Break time :-)

After seven months full time work on the Mk.IX Cockpit Simulator, we are taking a break this week. Be back at it next week to continue with the throttle quadrant.

Thought this would be a nice image to share in the meantime…

Pushing more buttons..

Buttons are on the schedule, and buttons we shall have!

Finished the starter and booster buttons which are mounted on the panel. These are 16mm pushbuttons as opposed to the port side pushbuttons, which are 22mm. The shape of the cover is is also different. Well, that completes all the covered (dual action) buttons!

Starter Buttons

Now work will commence on the engine control cluster.

Beauty in the little details

Modeling a historic aircraft cockpit one soon finds out that there is as much work in accurately recreating a small object as a large one. The three covered pushbuttons on the port side being a case in point. the original covers were beautifully crafted and we have been able to recreate these true to form. The functionality of these replicas is in fact more complex that the original. In order to inform the software that the switch cover has been opened, a second microswitch is clicked by the action of opening the cover.

The three pushbutton switches are shown below:Port Covered Pushbuttons

A rendition of the switch clusters on the port side:Spitfire Mk9 Sim Port Switches and buttons copy

Painting of 3D Printed Parts

Many of the control components are 3D printed in Nylon with Selective Laser Sintering (SLS). SLS uses a laser to shape and form extremely thin layers of powdered material by melting it together one-by-one to create a solid structure. The advantage of this process is that the excess unmelted powder acts as a support to the structure as it is being produced which allows for complex shapes to be made and no additional supports are required. This provides a lightweight, very tough product with a tensile strength of 48MPa.

Painting of the components is very easy, and the nylon accepts acrylic paints (and enamel, but they are less friendly to work with). The sintered nylon is absorbent due to its granular structure.

Below is a comparison with the Spade Grip having been spraypainted with Tamiya acrylic paint in semi-gloss black and flat aluminium.

After painting:

Spade grip painted
Painted Spade Grip

Before painting:

Spade 1

And a comparison with the model:

Spade Grip

The spade grip handle will be wrapped with leather.

Fuselage Construction

Cockpit Frame

The original Spitfire had a semi-monocoque construction, ie. it gained its strength from a combination of the shell and the rib frames and longerons. The construction was complex with many formers and jigs required to shape the various aluminium components.
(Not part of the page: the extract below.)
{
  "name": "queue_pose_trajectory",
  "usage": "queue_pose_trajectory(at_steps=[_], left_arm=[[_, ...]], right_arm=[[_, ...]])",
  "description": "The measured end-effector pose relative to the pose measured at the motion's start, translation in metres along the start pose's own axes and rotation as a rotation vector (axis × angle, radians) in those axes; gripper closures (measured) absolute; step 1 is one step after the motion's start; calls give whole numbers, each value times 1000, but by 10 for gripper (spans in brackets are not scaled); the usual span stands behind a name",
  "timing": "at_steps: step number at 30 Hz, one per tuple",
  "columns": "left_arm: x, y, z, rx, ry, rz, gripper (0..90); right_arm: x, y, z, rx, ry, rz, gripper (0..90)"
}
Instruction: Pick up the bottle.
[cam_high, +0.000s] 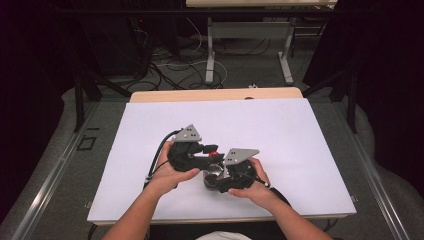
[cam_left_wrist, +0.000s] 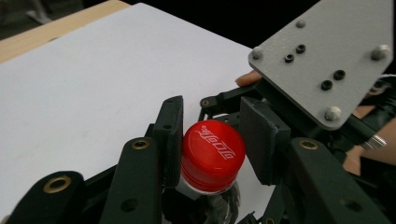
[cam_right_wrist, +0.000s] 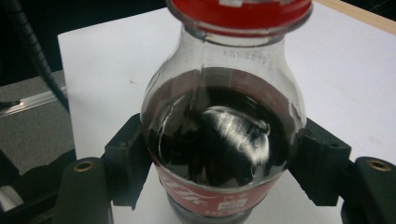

Our construction exactly duplicates the shape and size of the original, and spans from Frame 7 through to a point halfway between Frame 12 and Frame 13. This allows the Malcolm Hood to slide back to its full extent. The dimensions allow construction in a single garage or small workshop (or your lounge of course πŸ™‚ ).

Fuselage Outline

Our fuselage construction has been greatly simplified and only requires gluing of the pre-cut plywood. The frames are hollow sandwiched plywood, the outer panels are 6mm and the inner fillers are a combination of standard thicknesses in order to duplicate the original.



Today I thought I would share the design of the door. It had an important part to play, other than being an ingress and egress point. Note that the latch has two possible settings. In case of an emergency landing, the door would be opened slightly onto the second landing. This would block the canopy in an open position, very important if you had to get out in a hurry!


Product and Supply Model

The current thinking is to make available the Spitfire Mk.IX Simulator Cockpit in the following formats:

Package 1:

  • Plans with water jet cutting patterns for plywood, aluminium sheet and mild steel plate.
  • Bend diagrams for plating.
  • Cutting details for standard extrusions.
  • Purchase electronics components and some of the more custom bits directly off our site.
  • Full assembly drawings and manual.
  • 3D Printing components purchased on our site and printed and distributed through Shapeways.

Package 2:

  • Fully assembled, on site, turn-key simulator, without motion simulation platform.

Package 3:

  • Fully assembled, on site, turn-key simulator including motion simulation platform.

Details on this and costing is planned to be available by the end of the year. Before the products become available we will be thoroughly testing and doing quality control on the packages. This will be done through building and testing the prototype.

We will also gauge the demand for an interface with say the Spade Grip to the Thrustmaster Warthog Joystick and make that available earlier. Such an arrangement would not have the full functionality of the TM joystick as the Spitfire grip only has gun control (safety, cannon, MG and both) and brakes.

Sim Build 2

Seat and support mechanism

There is a surprising degree of complexity in the design of Β the Spitfire seat support. It took nearly two weeks of work to devise an authentic mechanism that nevertheless will be simple to construct.

The seat itself is in plywood. The original had two versions, one made of aluminum and the other of a paper based composite. Our version is again simpler to construct but true to the latter style.

Seat Assembly

Canopy design completed

The Mk.IX canopy has been satisfactorily completed. The design differs from the early marks in that the bullet proof screen was moved inside the windscreen in order to reduce wind drag.

The sliding bubble hood mold has been designed to allow manufacture by vacuum forming.

The bullet proof glass is substituted by two layers of 2mm plexiglass with a wooden former in the shape of the original frame casting sandwiched in between.